• UK Health Forum received over £1m in government funding in 2016-17
  • Received just £300,000 last year
  • Cuts contributed to charity making a loss

A public health charity providing “vital” services has been forced to close this year after losing most of its government funding. 

The UK Health Forum received around £300,000 in government funding last year, a fraction of the over £1m it received in 2016-17. In particular, it lost £200,000 in core funding from the Department of Health and Social Care, which the charity’s latest annual report described as a “significant” blow.

The funding cuts contributed to UKHF, which has been operating since 1984, making a loss last year. It reported a turnover of £1.4m against an expenditure of £1.7m.

The charity cut staff and moved to smaller offices to slash expenditure this financial year, so it would have enough cash to meet its liabilities when they came due for payment. Despite the belt tightening, the charity’s 31 March 2018 annual report was clear “the continued challenges that the charity will face and uncertainty around future funding streams” left trustees with no option but to close in May.

In a 12 February letter to its members, charity chief executive Alison Giles said: “I am writing with the sad news that the UK Health Forum will cease trading in early May 2019.”

She said decisions to reduce the size of the charity had stabilised it in the short-term but “the financial climate remains very tough and the trustees and I felt that the time was right to close the Forum and hand the baton on”.

UKHF was funded by statutory bodies like DHSC, as well as other charities and international bodies, such as the World Health Organisation, to develop evidence to support policies for preventing death and ill-health from diseases like coronary heart disease, obesity, cancer and liver disease.

Although the lost DHSC funding was partly replaced by a grant from the Health and Wellbeing Alliance – a partnership of voluntary-sector organisations managed by the DHSC, Public Health England and NHS England – this was worth only £60,000. 

The charity’s annual report also said there had been “fewer opportunities to bid for funding for policy work and the competition for non-government grants and tenders has increased as public sector funding has diminished”.

Nicola Close, chief executive of the Association of Directors of Public Health, described the closure as a “sad symptom of the current lack of funding in the system for public health and prevention”.

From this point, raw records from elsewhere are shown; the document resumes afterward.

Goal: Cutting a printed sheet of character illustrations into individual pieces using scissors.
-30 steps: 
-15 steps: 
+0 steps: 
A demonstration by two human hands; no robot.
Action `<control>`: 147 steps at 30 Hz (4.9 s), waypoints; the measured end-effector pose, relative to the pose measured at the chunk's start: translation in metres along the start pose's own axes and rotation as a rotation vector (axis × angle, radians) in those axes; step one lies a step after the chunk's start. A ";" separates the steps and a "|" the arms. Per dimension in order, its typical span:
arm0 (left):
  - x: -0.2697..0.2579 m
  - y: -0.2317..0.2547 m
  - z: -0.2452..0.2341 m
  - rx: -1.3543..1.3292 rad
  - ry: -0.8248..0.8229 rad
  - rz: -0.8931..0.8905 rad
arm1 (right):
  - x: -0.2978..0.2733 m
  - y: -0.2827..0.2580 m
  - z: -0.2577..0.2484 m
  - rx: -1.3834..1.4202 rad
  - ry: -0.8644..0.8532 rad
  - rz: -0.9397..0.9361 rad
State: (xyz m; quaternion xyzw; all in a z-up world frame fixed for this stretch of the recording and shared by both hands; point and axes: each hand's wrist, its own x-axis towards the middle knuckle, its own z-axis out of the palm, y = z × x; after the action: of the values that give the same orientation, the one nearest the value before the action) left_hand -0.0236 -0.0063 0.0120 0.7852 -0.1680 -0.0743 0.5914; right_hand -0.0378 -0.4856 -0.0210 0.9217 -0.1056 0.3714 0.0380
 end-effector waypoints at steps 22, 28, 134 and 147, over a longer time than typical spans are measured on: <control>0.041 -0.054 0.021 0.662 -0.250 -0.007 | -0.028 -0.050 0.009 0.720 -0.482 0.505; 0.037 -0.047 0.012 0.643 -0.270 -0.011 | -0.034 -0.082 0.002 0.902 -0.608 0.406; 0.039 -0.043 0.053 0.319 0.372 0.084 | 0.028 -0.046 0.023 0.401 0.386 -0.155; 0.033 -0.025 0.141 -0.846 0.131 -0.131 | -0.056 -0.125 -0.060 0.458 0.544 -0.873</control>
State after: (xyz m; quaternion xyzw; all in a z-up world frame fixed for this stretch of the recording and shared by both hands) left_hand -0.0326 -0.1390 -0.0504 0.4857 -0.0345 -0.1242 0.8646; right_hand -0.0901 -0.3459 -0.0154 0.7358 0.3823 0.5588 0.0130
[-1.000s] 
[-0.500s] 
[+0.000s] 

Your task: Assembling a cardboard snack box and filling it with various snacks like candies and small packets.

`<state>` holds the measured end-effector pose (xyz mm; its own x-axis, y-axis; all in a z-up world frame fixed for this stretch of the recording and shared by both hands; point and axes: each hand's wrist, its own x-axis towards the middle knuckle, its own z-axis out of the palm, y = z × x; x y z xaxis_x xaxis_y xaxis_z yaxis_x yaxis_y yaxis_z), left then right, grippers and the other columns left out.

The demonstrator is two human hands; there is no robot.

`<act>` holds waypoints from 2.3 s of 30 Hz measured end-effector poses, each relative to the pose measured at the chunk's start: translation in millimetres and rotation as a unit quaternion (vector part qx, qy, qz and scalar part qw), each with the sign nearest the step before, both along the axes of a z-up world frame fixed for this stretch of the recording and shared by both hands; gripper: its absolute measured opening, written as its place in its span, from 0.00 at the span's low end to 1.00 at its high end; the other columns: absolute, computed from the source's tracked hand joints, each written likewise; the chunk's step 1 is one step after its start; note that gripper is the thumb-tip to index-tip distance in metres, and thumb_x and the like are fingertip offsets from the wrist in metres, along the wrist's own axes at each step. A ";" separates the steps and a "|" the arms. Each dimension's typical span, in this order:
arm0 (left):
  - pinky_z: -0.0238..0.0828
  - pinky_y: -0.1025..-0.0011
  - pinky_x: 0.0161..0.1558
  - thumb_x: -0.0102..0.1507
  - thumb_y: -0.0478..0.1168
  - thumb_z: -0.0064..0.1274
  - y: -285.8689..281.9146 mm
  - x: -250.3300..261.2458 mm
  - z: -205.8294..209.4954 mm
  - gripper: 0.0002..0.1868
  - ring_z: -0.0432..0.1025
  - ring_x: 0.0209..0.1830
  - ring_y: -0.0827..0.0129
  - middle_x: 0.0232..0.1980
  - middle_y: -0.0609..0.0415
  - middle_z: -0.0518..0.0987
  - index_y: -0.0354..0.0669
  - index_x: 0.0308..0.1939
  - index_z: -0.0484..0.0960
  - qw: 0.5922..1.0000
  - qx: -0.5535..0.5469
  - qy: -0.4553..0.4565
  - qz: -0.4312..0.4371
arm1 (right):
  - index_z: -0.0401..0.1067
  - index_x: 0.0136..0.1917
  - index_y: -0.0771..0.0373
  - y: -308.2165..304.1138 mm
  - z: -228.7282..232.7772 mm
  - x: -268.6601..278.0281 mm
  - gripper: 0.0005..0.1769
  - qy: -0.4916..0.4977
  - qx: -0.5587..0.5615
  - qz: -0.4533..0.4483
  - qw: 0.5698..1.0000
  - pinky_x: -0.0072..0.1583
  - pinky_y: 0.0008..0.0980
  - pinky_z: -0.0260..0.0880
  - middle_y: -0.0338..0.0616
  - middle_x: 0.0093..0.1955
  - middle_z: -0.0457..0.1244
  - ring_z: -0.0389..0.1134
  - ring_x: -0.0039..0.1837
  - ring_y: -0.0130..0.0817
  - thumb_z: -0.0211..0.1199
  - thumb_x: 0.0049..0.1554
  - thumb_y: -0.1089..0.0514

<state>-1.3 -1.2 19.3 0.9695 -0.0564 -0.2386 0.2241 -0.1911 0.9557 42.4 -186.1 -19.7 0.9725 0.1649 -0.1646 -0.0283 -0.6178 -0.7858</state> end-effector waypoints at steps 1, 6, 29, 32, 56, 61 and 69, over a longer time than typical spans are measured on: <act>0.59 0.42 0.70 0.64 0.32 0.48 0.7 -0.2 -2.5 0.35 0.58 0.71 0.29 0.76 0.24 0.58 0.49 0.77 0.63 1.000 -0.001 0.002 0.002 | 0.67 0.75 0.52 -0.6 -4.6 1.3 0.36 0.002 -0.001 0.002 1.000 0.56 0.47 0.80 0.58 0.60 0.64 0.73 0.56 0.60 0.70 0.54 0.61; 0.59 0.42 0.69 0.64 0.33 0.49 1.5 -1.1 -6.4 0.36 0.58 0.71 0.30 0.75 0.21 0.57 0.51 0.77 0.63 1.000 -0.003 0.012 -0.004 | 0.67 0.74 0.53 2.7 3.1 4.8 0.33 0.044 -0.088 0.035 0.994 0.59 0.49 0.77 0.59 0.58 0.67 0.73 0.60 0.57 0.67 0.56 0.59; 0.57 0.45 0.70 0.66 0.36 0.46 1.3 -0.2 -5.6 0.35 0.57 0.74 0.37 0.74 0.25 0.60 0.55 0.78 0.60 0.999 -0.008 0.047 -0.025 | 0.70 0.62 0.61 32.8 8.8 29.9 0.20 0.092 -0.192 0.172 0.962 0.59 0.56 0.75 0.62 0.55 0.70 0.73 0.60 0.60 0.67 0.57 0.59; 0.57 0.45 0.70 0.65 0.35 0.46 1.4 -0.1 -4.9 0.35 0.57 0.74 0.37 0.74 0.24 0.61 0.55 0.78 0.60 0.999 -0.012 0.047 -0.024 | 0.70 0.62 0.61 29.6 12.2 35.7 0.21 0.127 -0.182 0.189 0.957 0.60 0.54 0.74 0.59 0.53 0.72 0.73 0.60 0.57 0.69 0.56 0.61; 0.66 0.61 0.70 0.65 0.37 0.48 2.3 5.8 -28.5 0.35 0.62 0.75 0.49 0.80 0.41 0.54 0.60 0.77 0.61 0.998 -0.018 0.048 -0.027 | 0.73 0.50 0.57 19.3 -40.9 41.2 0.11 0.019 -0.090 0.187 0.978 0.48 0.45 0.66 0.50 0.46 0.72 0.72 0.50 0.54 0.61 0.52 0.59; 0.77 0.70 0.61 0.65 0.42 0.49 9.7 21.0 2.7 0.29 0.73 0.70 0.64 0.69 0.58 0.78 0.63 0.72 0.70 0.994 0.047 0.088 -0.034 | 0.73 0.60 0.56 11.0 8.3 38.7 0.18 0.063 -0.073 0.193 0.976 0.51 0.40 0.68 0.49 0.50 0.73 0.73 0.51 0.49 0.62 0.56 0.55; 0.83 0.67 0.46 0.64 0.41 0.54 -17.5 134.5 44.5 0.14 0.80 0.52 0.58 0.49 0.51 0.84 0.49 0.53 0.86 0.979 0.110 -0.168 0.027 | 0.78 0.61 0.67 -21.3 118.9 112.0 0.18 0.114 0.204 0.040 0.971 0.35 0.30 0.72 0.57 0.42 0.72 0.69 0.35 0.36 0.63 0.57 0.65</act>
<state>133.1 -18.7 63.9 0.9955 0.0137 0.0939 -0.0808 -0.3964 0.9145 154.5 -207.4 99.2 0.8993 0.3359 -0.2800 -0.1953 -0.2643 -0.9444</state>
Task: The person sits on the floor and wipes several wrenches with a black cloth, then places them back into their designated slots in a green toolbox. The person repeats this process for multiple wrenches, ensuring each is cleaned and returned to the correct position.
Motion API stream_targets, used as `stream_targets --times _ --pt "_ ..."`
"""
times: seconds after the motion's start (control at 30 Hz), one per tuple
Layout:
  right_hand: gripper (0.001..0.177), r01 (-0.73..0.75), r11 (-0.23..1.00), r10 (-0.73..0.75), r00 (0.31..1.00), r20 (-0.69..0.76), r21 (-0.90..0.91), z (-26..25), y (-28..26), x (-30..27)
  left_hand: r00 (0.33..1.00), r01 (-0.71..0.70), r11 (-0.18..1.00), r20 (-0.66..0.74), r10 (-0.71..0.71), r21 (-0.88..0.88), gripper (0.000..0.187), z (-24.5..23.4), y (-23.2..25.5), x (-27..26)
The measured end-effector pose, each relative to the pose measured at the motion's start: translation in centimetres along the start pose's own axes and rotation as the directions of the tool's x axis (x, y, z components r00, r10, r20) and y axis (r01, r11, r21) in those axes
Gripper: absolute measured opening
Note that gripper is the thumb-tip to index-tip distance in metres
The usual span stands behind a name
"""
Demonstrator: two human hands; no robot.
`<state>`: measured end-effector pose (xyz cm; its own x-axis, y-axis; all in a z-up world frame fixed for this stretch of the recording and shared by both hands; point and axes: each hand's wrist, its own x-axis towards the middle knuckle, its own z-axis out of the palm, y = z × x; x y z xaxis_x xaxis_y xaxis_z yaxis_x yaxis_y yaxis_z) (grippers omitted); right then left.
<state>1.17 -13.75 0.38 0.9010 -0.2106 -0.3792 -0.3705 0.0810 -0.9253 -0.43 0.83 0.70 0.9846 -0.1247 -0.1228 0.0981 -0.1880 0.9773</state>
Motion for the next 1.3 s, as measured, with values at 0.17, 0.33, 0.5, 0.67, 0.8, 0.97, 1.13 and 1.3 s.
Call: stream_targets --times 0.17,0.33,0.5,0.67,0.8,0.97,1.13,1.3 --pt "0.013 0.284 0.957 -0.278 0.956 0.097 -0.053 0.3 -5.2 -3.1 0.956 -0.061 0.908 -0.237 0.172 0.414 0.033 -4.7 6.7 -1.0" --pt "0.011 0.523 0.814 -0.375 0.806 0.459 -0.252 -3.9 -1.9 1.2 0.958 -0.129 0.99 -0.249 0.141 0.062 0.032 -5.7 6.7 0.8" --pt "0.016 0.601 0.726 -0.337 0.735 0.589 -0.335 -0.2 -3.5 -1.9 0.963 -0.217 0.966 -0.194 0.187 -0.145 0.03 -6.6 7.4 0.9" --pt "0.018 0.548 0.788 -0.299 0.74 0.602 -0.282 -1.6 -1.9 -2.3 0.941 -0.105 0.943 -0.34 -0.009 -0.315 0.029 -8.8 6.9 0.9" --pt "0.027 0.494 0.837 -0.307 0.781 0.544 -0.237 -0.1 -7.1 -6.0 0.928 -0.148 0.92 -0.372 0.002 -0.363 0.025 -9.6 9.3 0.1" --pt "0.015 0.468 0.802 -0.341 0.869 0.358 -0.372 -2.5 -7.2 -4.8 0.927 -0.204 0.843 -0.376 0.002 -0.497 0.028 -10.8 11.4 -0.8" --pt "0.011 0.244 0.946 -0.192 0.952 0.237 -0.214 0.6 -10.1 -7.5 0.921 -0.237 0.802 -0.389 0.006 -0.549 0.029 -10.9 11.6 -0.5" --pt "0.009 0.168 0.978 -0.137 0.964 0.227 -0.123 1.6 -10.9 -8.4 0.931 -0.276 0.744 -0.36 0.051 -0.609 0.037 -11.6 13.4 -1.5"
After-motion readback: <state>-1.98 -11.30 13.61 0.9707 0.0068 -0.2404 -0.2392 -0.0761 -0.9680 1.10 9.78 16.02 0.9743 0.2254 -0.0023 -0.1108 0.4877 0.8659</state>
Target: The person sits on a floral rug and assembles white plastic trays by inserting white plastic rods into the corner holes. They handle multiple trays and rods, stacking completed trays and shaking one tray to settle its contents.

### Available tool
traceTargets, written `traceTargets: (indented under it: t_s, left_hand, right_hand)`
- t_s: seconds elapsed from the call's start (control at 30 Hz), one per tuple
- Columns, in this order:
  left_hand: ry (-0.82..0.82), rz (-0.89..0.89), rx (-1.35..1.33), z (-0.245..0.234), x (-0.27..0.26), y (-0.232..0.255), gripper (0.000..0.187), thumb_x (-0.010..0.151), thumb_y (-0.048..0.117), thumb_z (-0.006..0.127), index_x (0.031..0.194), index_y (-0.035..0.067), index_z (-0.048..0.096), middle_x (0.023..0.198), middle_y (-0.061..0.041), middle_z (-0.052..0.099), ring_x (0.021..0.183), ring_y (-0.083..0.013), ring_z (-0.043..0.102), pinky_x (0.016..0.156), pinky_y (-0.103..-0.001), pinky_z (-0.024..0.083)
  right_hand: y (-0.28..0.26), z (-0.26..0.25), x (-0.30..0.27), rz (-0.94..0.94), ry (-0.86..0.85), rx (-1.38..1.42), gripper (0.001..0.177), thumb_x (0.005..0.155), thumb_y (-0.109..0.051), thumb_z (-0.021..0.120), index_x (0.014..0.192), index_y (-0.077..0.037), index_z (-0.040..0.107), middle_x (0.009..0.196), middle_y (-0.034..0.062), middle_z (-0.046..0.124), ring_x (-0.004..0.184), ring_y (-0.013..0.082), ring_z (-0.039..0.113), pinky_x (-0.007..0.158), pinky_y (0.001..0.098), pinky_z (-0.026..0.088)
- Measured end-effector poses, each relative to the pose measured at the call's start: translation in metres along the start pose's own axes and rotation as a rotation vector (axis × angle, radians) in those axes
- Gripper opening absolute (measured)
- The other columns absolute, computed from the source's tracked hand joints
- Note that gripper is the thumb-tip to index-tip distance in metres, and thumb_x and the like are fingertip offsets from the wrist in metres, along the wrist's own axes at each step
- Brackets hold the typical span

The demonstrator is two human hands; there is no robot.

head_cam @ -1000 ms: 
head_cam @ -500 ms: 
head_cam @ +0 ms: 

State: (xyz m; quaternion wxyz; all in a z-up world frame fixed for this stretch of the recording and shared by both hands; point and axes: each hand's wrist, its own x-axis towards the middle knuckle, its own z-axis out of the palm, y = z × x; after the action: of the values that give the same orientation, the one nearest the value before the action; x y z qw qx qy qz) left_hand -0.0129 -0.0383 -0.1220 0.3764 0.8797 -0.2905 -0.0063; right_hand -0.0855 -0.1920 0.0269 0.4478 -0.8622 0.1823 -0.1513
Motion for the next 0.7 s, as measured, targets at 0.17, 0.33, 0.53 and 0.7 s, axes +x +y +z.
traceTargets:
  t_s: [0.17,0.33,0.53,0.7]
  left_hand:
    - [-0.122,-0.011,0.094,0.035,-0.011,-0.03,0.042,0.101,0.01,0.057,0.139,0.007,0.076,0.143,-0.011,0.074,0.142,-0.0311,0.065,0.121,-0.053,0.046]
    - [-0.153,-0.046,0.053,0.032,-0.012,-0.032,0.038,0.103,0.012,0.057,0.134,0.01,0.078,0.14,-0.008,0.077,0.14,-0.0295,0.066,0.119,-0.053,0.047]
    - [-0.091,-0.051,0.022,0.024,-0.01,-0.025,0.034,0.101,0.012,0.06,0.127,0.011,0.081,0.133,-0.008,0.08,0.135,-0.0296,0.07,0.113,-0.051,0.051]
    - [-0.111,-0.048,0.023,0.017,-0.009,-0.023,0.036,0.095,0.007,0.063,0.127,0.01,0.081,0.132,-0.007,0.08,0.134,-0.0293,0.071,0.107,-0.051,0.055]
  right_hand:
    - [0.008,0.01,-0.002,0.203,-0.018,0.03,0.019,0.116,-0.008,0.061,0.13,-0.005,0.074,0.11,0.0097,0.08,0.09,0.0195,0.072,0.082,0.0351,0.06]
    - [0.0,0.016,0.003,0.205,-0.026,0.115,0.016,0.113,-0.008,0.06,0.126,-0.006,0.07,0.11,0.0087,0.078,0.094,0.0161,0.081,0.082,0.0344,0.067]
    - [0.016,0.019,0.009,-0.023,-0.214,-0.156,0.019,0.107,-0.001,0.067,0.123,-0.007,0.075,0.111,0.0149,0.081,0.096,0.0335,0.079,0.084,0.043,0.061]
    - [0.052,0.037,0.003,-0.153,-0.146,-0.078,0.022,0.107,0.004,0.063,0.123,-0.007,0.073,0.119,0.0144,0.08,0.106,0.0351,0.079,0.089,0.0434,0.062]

John Middleton, president of the Faculty of Public Health and a member of the UKHF, said: “We recognise that the UKHF was reliant on central government grants for much of its vital work and the removal of these funds is just another reminder that resources for public health improvement are being cut at all levels, and in all sectors.”

Professor Middleton added: “It is a wake-up call for the public health community to unite in its efforts to impress on government the need to protect and improve the public’s health.”

HSJ has approached the DHSC for comment.